◆ **PROBLEM**:
Transcribe this listing exactly; omit the pictures.

>>>>

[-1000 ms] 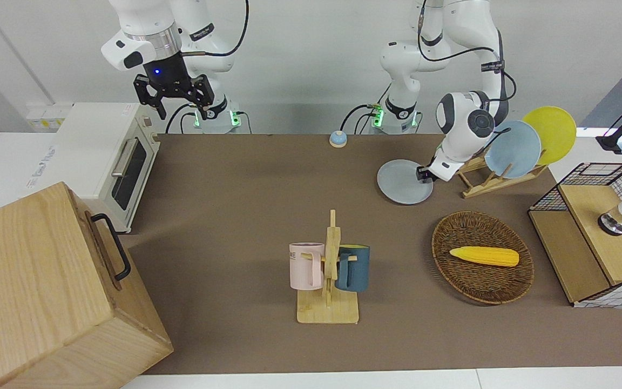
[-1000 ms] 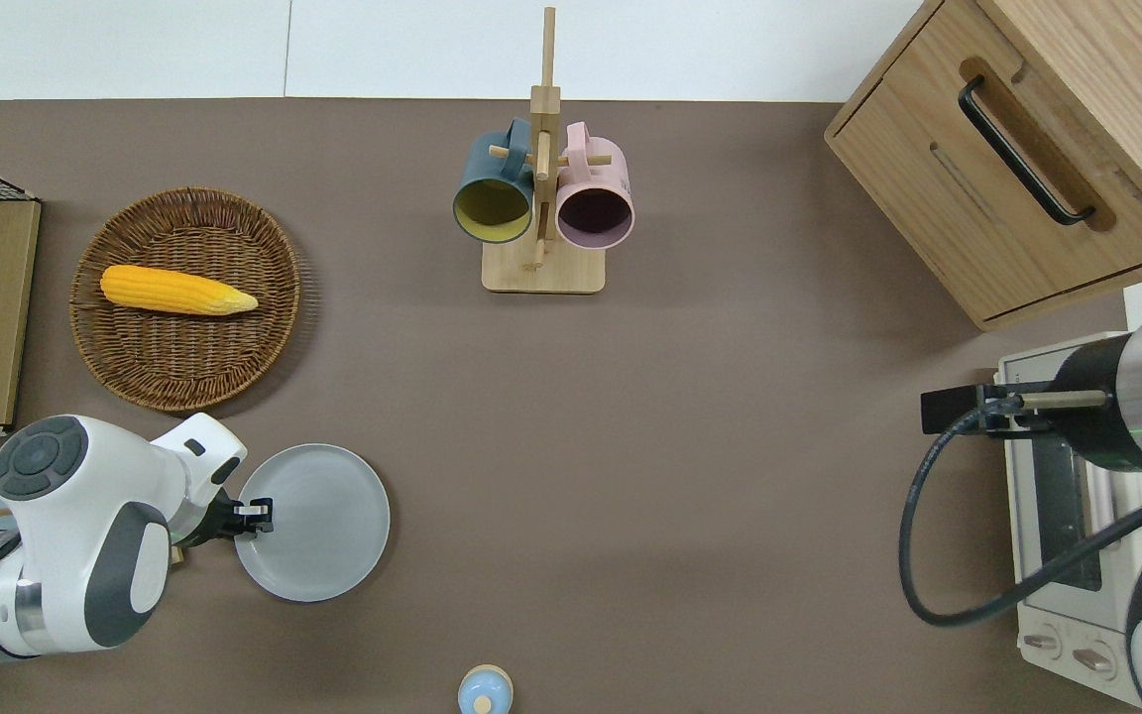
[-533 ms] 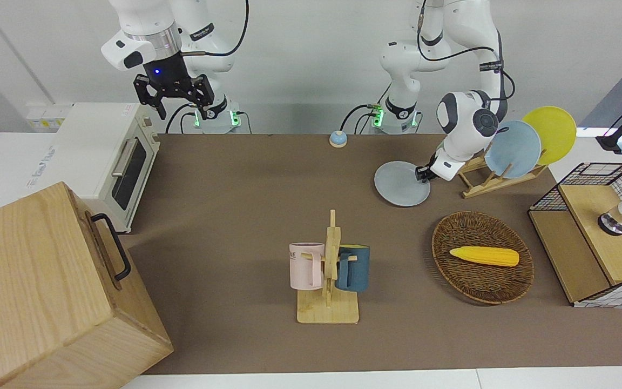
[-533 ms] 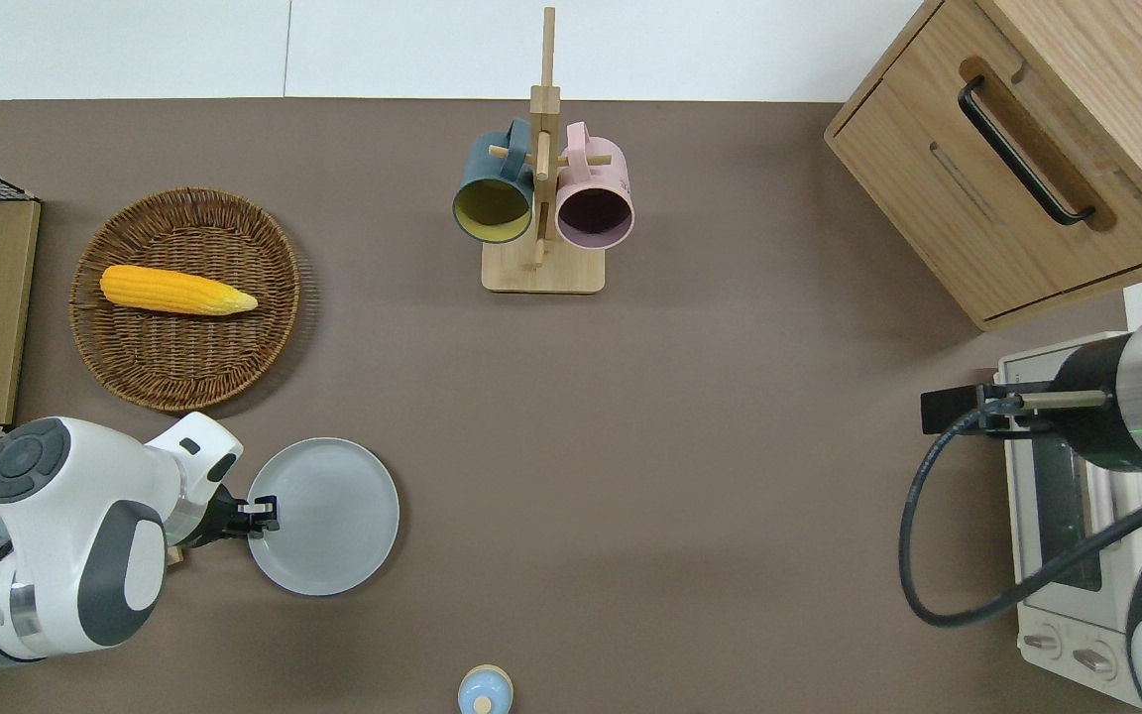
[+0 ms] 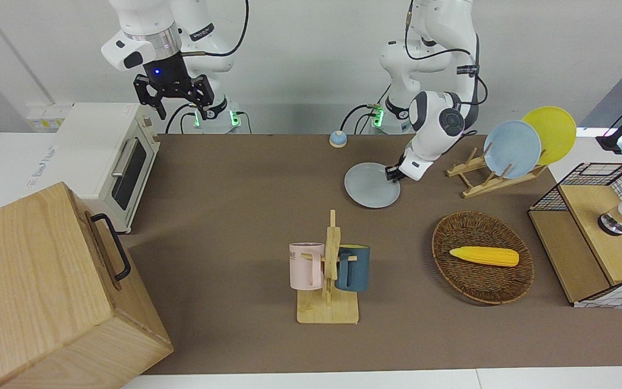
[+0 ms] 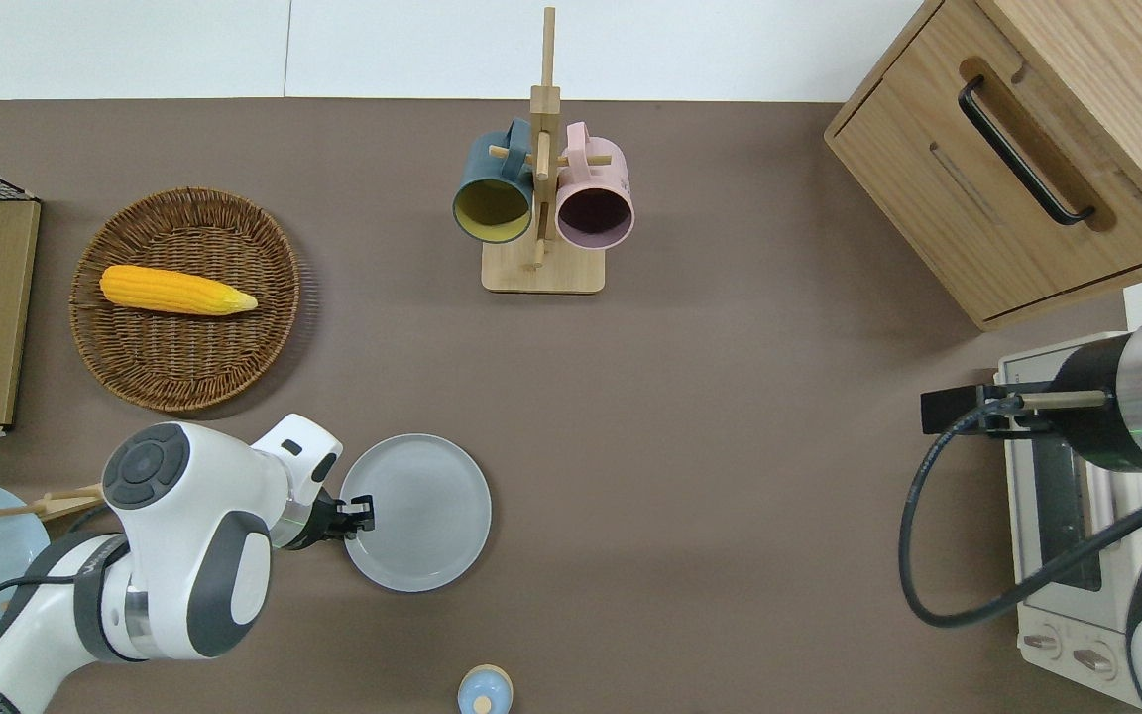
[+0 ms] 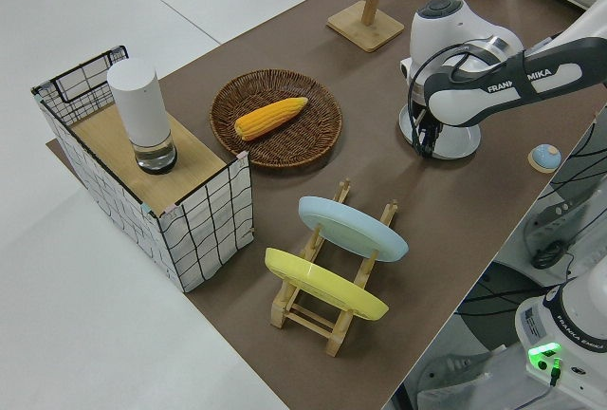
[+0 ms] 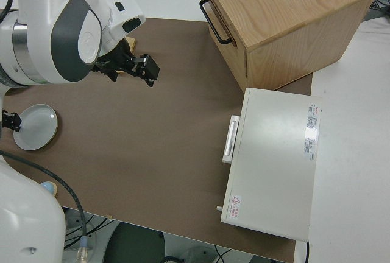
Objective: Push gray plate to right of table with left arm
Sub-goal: 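Push the gray plate across the table away from the basket with the left gripper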
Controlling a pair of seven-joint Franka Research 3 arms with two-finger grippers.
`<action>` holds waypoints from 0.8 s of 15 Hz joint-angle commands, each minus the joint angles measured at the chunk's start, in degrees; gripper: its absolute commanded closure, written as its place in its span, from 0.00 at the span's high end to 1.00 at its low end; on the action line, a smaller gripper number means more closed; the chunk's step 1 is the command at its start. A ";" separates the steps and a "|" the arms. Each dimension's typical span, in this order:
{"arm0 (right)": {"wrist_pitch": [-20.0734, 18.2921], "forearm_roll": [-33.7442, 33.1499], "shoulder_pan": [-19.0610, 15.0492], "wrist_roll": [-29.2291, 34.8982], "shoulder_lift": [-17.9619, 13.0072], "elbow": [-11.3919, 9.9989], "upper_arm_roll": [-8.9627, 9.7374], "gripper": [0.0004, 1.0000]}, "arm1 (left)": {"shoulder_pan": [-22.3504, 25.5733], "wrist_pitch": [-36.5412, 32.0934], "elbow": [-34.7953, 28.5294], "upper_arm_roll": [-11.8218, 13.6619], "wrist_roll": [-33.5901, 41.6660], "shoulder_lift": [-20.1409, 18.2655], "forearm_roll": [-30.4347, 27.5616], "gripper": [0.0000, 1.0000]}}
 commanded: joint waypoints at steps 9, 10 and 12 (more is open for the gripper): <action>0.02 1.23 -1.39 0.58 -1.57 -1.56 0.83 1.00 | -15.14 14.78 2.57 -10.34 -20.35 6.80 -11.29 0.00; 0.02 1.23 -1.39 0.67 -1.57 -1.56 0.83 1.00 | -16.56 14.88 3.71 -10.25 -21.32 7.60 -12.34 0.00; 0.01 1.23 -1.39 0.67 -1.57 -1.56 0.83 1.00 | -18.06 15.40 5.04 -10.24 -22.38 8.22 -13.49 0.00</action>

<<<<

◆ **ANSWER TO THIS TASK**:
[-1000 ms] 
[-1000 ms] 
[-533 ms] 
[-533 ms] 
[+0 ms] 
[+0 ms] 
[+0 ms] 
[+0 ms] 
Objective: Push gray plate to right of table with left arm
Sub-goal: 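Push the gray plate across the table away from the basket with the left gripper
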Controlling a pair of seven-joint Franka Research 3 arms with two-finger grippers.
`<action>` holds waypoints from 0.8 s of 15 Hz joint-angle commands, each minus the joint angles measured at the chunk's start, in degrees; gripper: its absolute commanded closure, written as its place in its span, from 0.00 at the span's high end to 1.00 at its low end; on the action line, a smaller gripper number means more closed; the chunk's step 1 is the command at its start. A ";" separates the steps and a "|" the arms. Each dimension's typical span, in this order:
{"arm0 (right)": {"wrist_pitch": [-20.0734, 18.2921], "forearm_roll": [-33.7442, 33.1499], "shoulder_pan": [-19.0610, 15.0492], "wrist_roll": [-29.2291, 34.8982], "shoulder_lift": [-17.9619, 13.0072], "elbow": [-11.3919, 9.9989], "upper_arm_roll": [-8.9627, 9.7374], "gripper": [0.0004, 1.0000]}, "arm1 (left)": {"shoulder_pan": [-22.3504, 25.5733], "wrist_pitch": [-36.5412, 32.0934], "elbow": [-34.7953, 28.5294], "upper_arm_roll": [-11.8218, 13.6619], "wrist_roll": [-33.5901, 41.6660], "shoulder_lift": [-20.1409, 18.2655], "forearm_roll": [-30.4347, 27.5616], "gripper": [0.0000, 1.0000]}}
 commanded: joint waypoints at steps 9, 10 and 12 (more is open for the gripper): <action>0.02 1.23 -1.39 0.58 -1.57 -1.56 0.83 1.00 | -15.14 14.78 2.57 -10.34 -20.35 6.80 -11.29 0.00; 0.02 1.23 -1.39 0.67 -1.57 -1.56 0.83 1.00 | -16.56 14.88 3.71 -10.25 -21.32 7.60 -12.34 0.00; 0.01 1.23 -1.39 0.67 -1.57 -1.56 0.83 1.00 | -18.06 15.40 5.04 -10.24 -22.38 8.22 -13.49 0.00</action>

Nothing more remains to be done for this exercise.